Non rileva oltre modo la qualifica tecnica dei KO, se fase intermedia di lavorazione dei processi oppure se rifiuto di attivazione in assoluto: importante è che in essi sia configurabile, in modo discriminatorio e non giustificato, un rifiuto costruttivo nel senso sopra indicato, in grado di concretare un abuso di posizione dominante con intento o comunque un effetto escludente.
Né rileva che, solo a causa di tale necessità di passaggio intermedio, si evincano “percentuali di insuccesso complessive” diverse da quelle ritenute dall’Autorità, come a sostenere che, in assenza del conto complessivo dei KO, gli OLO sarebbero soddisfatti in buona misura.

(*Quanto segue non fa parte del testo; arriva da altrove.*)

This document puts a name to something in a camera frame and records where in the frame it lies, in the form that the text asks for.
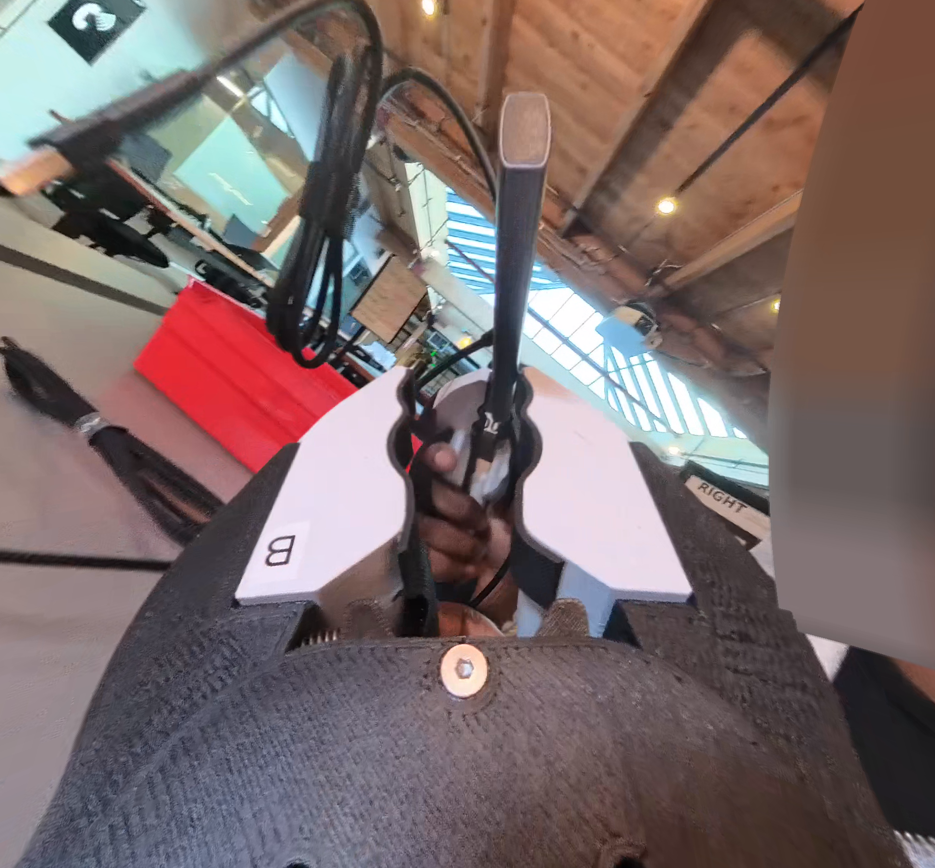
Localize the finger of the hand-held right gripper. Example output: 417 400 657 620
431 373 489 445

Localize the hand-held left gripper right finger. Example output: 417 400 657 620
511 367 693 639

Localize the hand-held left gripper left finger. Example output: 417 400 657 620
234 365 417 607

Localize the dark grey usb hub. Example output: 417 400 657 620
478 92 552 445

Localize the red plastic bin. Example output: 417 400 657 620
133 276 433 474

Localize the thick black usb cable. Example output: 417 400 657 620
29 0 512 460

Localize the person's right hand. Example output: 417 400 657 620
420 440 521 628

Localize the person's left hand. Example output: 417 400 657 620
437 605 505 640

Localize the black white marker sign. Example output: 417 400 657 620
679 462 771 547

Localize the whiteboard with writing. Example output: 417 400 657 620
349 254 430 343

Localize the white ceiling-mounted device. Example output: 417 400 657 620
595 302 666 350

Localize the long wooden office desk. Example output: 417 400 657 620
0 152 293 284

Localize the person's black shirt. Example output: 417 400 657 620
833 645 935 836

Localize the black phone sign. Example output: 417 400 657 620
47 0 147 67

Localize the black cable bundle silver band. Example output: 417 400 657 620
0 337 224 546

Decisivo, come detto, è il diverso trattamento riservato da una parte agli OLO e dall’altra parte alle divisioni interne: in ordine a tale disparità, nel senso di spiegare le ragioni di tale diversità, le argomentazioni utilizzate da Telecom, tese a spiegare soprattutto, in tale parte dell’appello, la efficienza delle procedure per gli OLO, non sono convincenti.

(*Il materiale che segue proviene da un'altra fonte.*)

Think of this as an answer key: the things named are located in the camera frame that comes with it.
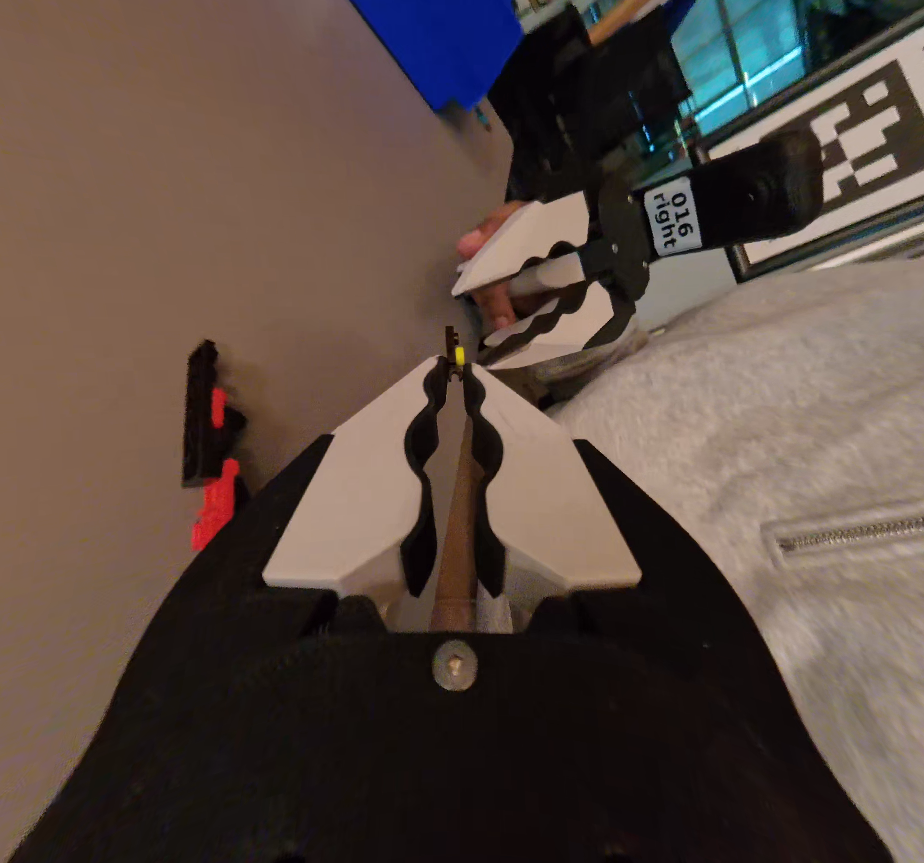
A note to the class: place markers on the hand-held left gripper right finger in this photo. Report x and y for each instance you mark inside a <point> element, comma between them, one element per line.
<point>556,516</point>

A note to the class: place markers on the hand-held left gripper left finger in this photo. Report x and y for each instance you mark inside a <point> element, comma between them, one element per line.
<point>346,509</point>

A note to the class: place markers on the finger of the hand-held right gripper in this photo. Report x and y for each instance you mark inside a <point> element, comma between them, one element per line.
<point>534,231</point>
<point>570,329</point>

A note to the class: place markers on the small black yellow lego piece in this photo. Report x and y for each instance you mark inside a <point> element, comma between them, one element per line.
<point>459,355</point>

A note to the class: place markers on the black red lego assembly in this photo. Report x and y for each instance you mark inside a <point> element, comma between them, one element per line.
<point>201,415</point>

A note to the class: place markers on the person's right hand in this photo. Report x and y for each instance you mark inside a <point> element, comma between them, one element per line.
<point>480,235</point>

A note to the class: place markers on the framed black white tag board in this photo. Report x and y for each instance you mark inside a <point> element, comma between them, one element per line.
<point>866,155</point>

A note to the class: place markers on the black office chair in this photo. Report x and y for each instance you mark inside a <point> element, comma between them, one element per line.
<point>577,98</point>

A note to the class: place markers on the person's grey fleece jacket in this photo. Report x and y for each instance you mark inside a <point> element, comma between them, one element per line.
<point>758,444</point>

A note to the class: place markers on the blue plastic bin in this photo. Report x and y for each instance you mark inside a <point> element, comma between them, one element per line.
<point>419,11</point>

In una parola, non basta sostenere che i procedimenti (ritenuti più gravosi) per gli OLO in realtà comportavano maggiore o almeno pari efficienza.
Occorre dimostrare – smentendo l’accusa di ingiustificata discriminazione e maggiore farraginosità sollevata dall’Autorità Garante Antitrust - che essi non erano maggiormente complicati e in ogni caso, e soprattutto, occorre spiegare perché erano diversi. Né a tal fine è sostenibile che le procedure erano diverse perché, in fatto, le divisioni interne operano con strutture proprie della medesima azienda; in quanto tale circostanza è semmai confermativa del fatto che la differenza tra le procedure riposa proprio sul fatto della posizione strutturale dell’impresa in posizione dominante e proprietaria dell’infrastruttura di rete indispensabile per l’accesso degli altri operatori.
Ciò che caratterizza come illecito antitrust il comportamento tenuto dall’incumbent è la creazione di ostacoli, che pregiudicano il principio della competizione ad armi pari con l’equivalenza delle possibilità: a tal fine, non è necessario che alla fine del processo vi sia un accesso piuttosto che un mancato accesso, ma che si sia creato un sistema di ostacoli o difficoltà, che impedisce non già e non solo l’accesso alla infrastruttura, ma l’acquisizione di clientela, in precedenza servita da Telecom.
Restano confermate e non smentite le differenze quanto a: procedura di delivery, con interfaccia di intermediazione di NWS solo per gli OLO; verifiche formali degli ordinativi di lavoro, con possibile KO formale solo per gli OLO; KO solo per gli OLO e sospensione per gli interni; accesso a data-base più completi e aggiornati per le divisioni interne di Telecom.
Oltre a tali evidenti differenze qualitative dei processi, sono significativi anche i dati numerici, su cui, come visto, pure insiste l’appello, ancorché a suo favore.
Dal punto di vista numerico, i dati riportati nelle tabelle allegate al provvedimento (16, 21, 25, 26) dimostrano che i KO tecnico-gestionali nel caso dell’unbundling per gli OLO sono stati: nel 2009 del 170% più elevati rispetto a Telecom; nel 2010 del 130% più elevati; nel 2011 del 60% più elevati rispetto a Telecom.
Inoltre, per gli OLO una volta su quattro vi è ripetizione di precedenti ordinativi, mentre per Telecom il range è tra il 6 e il 13%.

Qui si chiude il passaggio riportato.